Join this seminar to explore the synergies and risks involved in care coalitions formed by volunteers and professionals within refugee reception systems
This event will host a discussion based on Paola Bonizzoni and Giacomo Lampredi’s article ‘Forging care coalitions through boundary work. Volunteers and professionals in the Italian refugee reception system’.
The article theorises the emergence of "care coalitions" as a product of boundary work between voluntary and professional care within the Italian refugee reception system.
Drawing on 33 qualitative interviews conducted at Italian reception facilities employing both volunteer and paid staff, the study explains why volunteers are welcomed by professionals in these settings.

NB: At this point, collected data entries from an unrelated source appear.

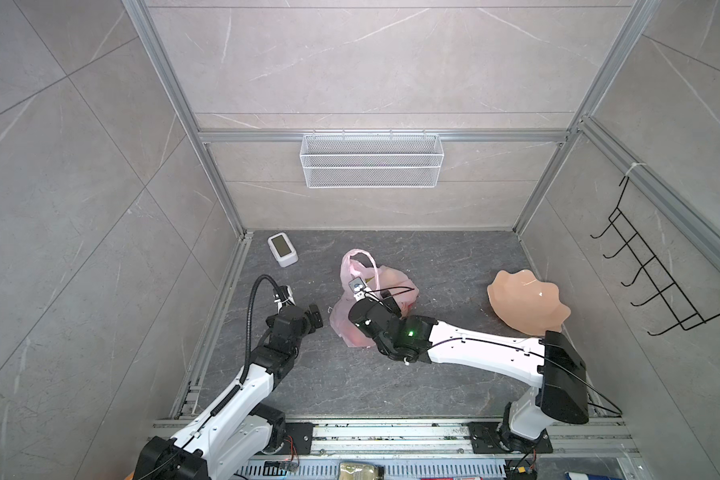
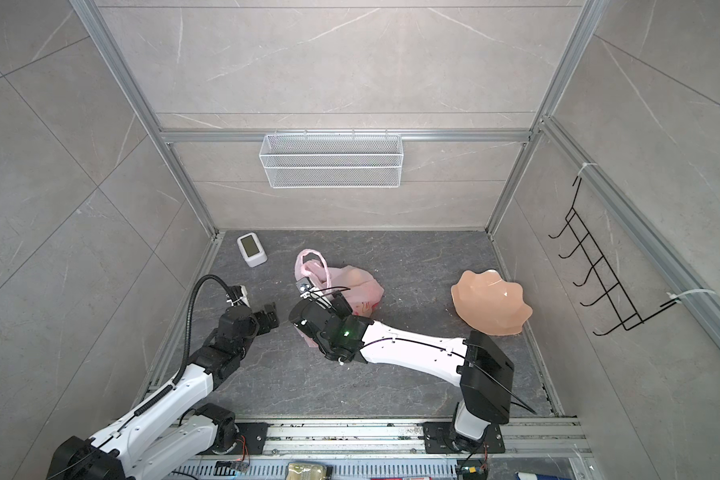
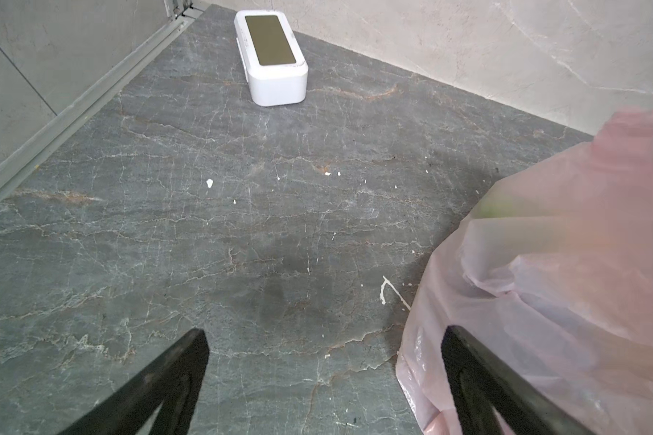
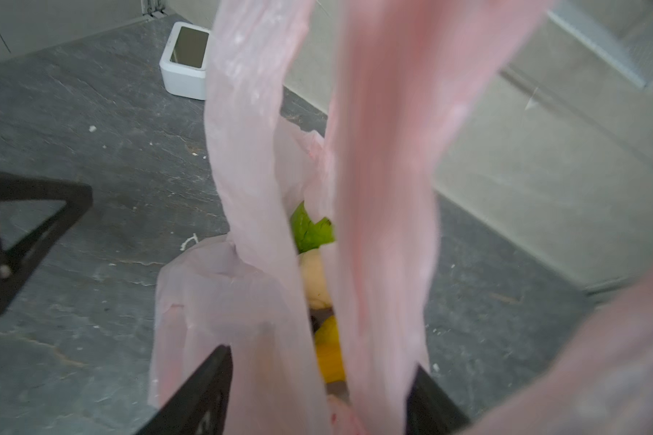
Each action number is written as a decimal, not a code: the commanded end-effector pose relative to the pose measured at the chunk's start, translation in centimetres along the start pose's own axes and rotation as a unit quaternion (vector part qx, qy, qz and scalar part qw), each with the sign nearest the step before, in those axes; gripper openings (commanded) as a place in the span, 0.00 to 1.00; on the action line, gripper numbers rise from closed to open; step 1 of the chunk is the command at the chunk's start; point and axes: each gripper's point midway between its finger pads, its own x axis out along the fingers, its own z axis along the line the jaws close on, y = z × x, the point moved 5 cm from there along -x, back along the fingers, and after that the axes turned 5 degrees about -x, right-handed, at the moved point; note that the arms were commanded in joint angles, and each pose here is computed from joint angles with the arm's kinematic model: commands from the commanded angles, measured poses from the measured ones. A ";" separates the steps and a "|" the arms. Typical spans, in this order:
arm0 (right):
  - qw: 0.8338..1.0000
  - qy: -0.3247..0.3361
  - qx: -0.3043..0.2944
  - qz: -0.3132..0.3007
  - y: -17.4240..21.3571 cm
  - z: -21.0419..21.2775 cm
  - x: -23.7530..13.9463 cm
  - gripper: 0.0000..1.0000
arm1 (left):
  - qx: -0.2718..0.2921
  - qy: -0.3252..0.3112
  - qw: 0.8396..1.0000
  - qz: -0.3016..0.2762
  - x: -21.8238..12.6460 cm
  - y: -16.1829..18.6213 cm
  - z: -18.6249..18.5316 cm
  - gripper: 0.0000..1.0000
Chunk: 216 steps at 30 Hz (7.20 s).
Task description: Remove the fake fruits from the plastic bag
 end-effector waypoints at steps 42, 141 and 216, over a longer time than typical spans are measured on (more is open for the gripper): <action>0.975 -0.019 0.183 -0.123 7.1 -10.8 -11.1 0.93 | 0.059 0.110 0.987 0.097 -8.1 -12.0 -27.2 0.69; 0.828 -0.092 0.552 0.021 14.1 -13.1 4.1 0.00 | -0.156 0.081 0.969 0.173 0.0 -1.6 -1.8 0.16; 0.845 -0.144 0.514 0.036 11.4 -16.3 4.7 0.06 | 0.032 0.107 0.982 0.150 2.6 -3.4 -10.0 0.00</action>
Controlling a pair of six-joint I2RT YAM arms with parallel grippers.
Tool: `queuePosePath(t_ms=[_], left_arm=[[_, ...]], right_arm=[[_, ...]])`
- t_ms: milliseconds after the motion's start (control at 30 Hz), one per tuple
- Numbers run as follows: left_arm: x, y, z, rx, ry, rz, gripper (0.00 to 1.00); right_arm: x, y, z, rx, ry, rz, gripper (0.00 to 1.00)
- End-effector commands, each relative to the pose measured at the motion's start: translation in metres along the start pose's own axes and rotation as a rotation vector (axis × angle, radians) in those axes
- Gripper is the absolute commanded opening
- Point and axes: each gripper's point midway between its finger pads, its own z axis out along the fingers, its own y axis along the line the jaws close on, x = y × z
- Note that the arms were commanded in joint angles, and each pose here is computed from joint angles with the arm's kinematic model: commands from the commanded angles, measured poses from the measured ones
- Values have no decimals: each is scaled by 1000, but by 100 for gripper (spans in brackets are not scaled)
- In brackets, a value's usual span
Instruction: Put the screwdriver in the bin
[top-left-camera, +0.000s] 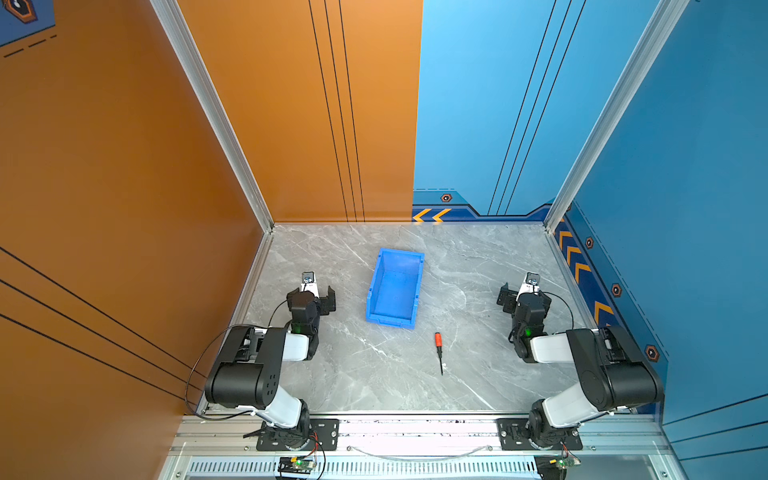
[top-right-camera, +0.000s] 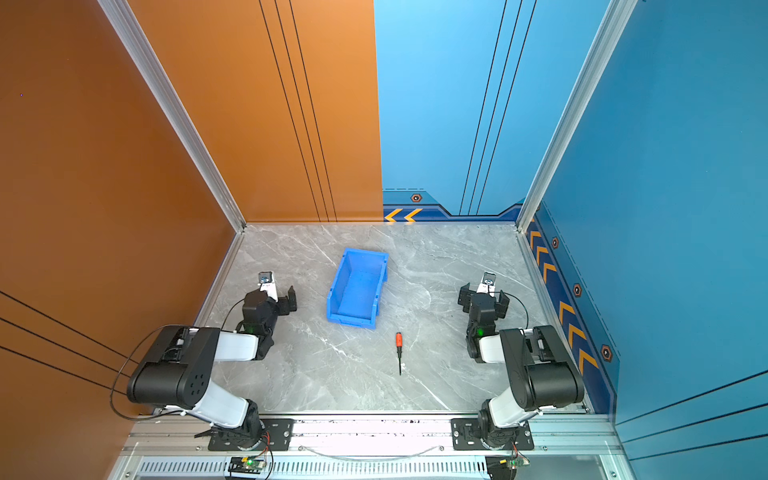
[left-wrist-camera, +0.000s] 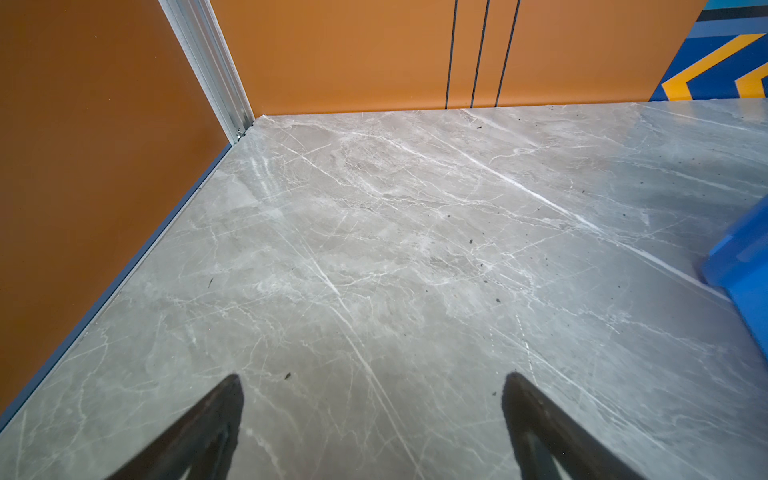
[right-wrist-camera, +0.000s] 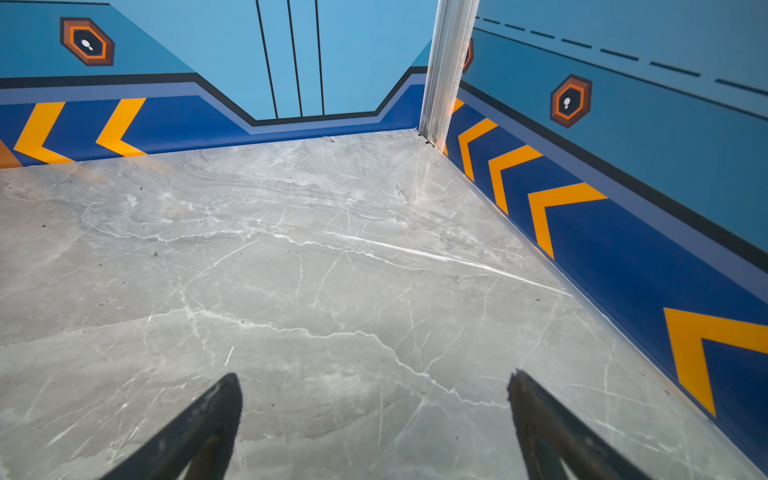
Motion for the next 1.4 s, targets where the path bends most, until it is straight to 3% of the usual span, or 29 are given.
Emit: queuePosePath(t_ms=[0,500,633,833,933,1000,1100,1233,1367], left_arm=[[-3,-2,4,17,0,7,98],[-18,-2,-5,19,-11,11,98],[-19,8,-12,-9,82,-7,98],[-31,10,-21,-23,116,10,98],[-35,17,-27,-73,212,6,98],[-38,10,-31,-31,274,-2,98],[-47,-1,-40,9,274,-53,98],[-52,-18,-51,74,339,-123,98],[-52,-54,-64,247,412,-140,98]], right_arm=[[-2,-1,2,0,-1,12,100],[-7,4,-3,-5,-21,-11,100],[-12,8,-10,-33,-46,-20,100],[-41,10,-24,-49,-24,-45,100],[-54,9,-33,-47,-23,17,100],[-63,13,-39,-62,-20,72,100],[-73,26,-52,-94,24,108,100],[-71,28,-68,-63,142,238,100],[-57,31,-79,-69,299,335,100]])
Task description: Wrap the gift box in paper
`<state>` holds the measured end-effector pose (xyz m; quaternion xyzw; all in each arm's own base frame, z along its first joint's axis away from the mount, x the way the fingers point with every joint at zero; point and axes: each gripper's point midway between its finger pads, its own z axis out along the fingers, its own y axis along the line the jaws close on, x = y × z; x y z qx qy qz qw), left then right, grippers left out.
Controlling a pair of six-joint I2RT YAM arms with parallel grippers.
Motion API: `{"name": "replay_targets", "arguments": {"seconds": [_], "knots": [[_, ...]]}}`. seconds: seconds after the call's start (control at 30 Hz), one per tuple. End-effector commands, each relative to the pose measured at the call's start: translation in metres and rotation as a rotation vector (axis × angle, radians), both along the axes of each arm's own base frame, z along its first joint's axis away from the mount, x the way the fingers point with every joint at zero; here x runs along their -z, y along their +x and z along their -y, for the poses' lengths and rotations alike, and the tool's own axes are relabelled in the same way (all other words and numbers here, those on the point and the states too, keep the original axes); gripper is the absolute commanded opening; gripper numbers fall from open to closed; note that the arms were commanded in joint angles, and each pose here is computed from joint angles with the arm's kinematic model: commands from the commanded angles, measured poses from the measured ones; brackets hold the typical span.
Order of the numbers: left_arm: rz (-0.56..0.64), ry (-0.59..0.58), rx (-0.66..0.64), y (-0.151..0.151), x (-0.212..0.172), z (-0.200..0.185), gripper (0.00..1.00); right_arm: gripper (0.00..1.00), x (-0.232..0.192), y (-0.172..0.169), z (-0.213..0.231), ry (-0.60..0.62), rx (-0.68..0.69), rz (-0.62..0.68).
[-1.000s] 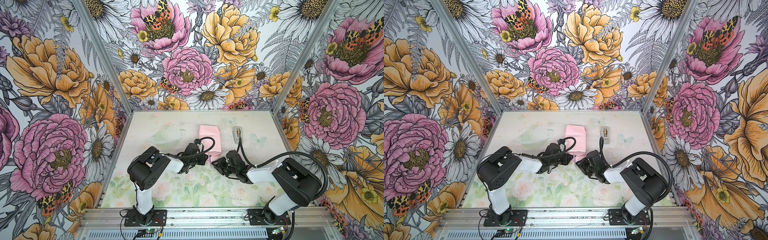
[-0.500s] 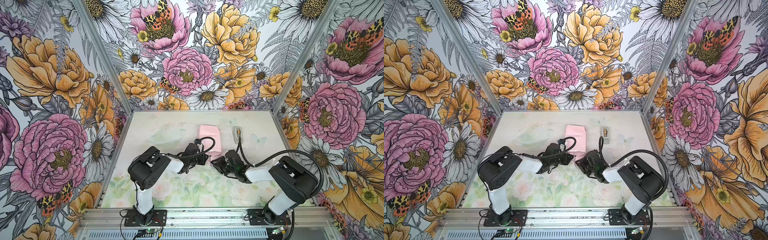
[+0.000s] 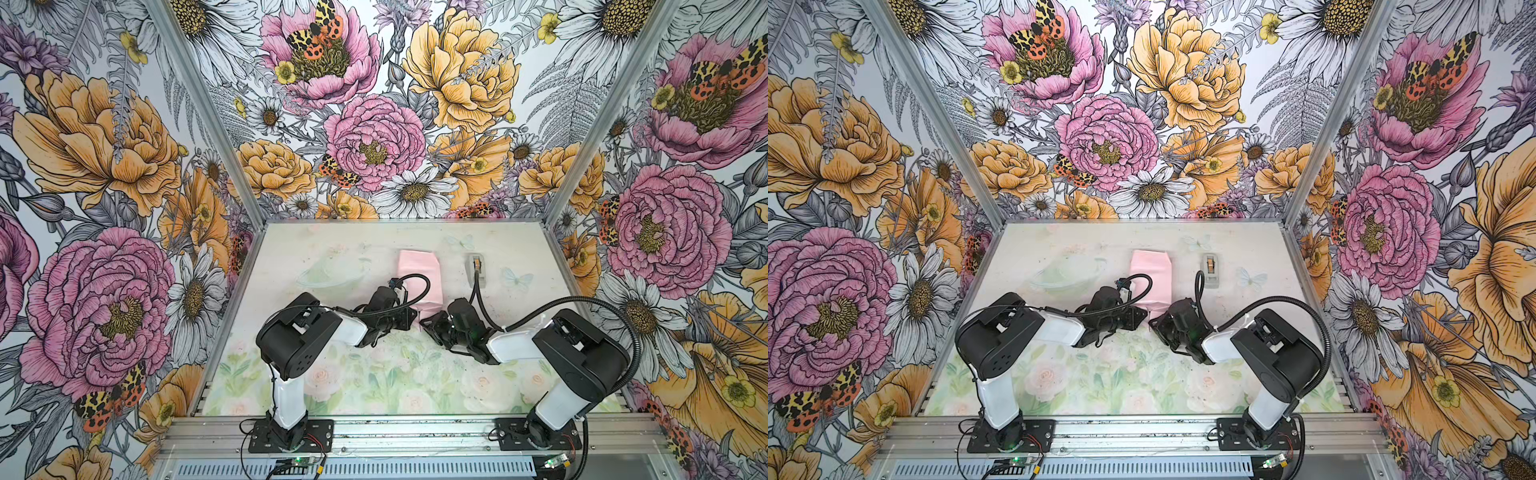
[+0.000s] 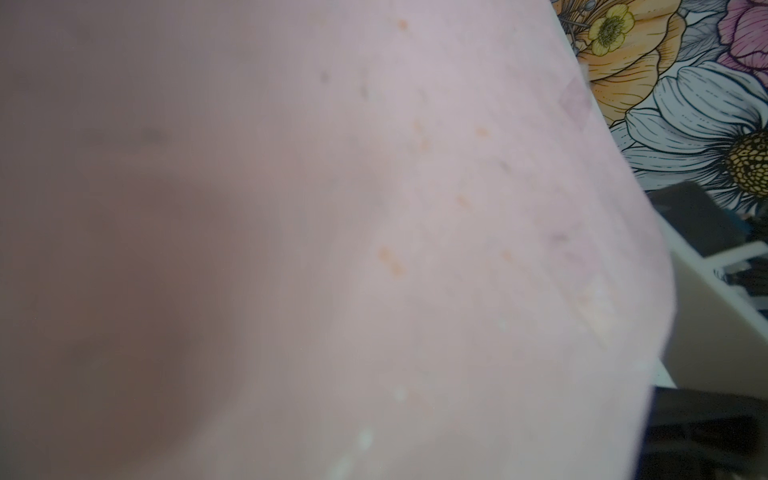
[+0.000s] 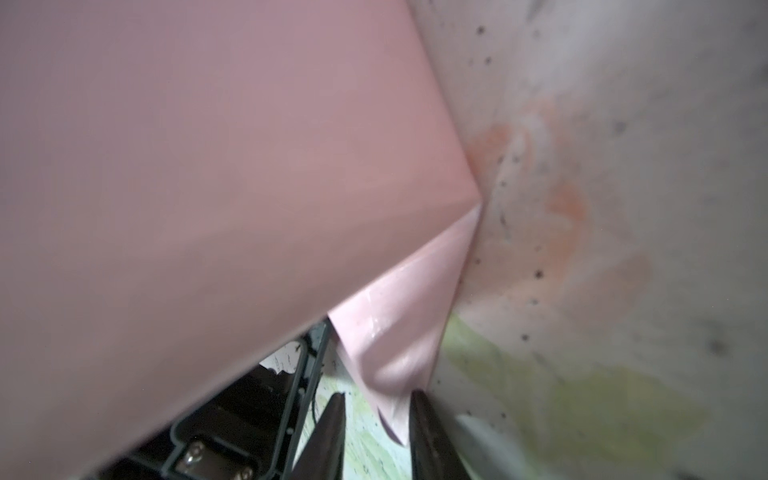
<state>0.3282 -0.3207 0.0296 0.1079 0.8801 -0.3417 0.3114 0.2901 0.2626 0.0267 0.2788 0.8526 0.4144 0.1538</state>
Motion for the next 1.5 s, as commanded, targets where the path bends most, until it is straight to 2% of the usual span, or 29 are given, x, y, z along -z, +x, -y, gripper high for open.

Volunteers can form unique relationships with migrants, broadening opportunities for housing, employment and training, while extending care beyond the temporal and spatial boundaries of institutional reception and softening the disciplinary logic embedded in these programmes.
Authors show, however, that the boundaries between professional and volunteer care are also carefully monitored and managed to seek a mutually beneficial diversity. These efforts aim to prevent care from turning into an excessively individualized endeavour, which could undermine bureaucratic, right-based standards of equity and foster refugees’ dependency instead of autonomy.
The seminar will analyse the synergies and risks in care coalitions formed by volunteers and professionals, contributing to a deeper understanding of refugee reception systems.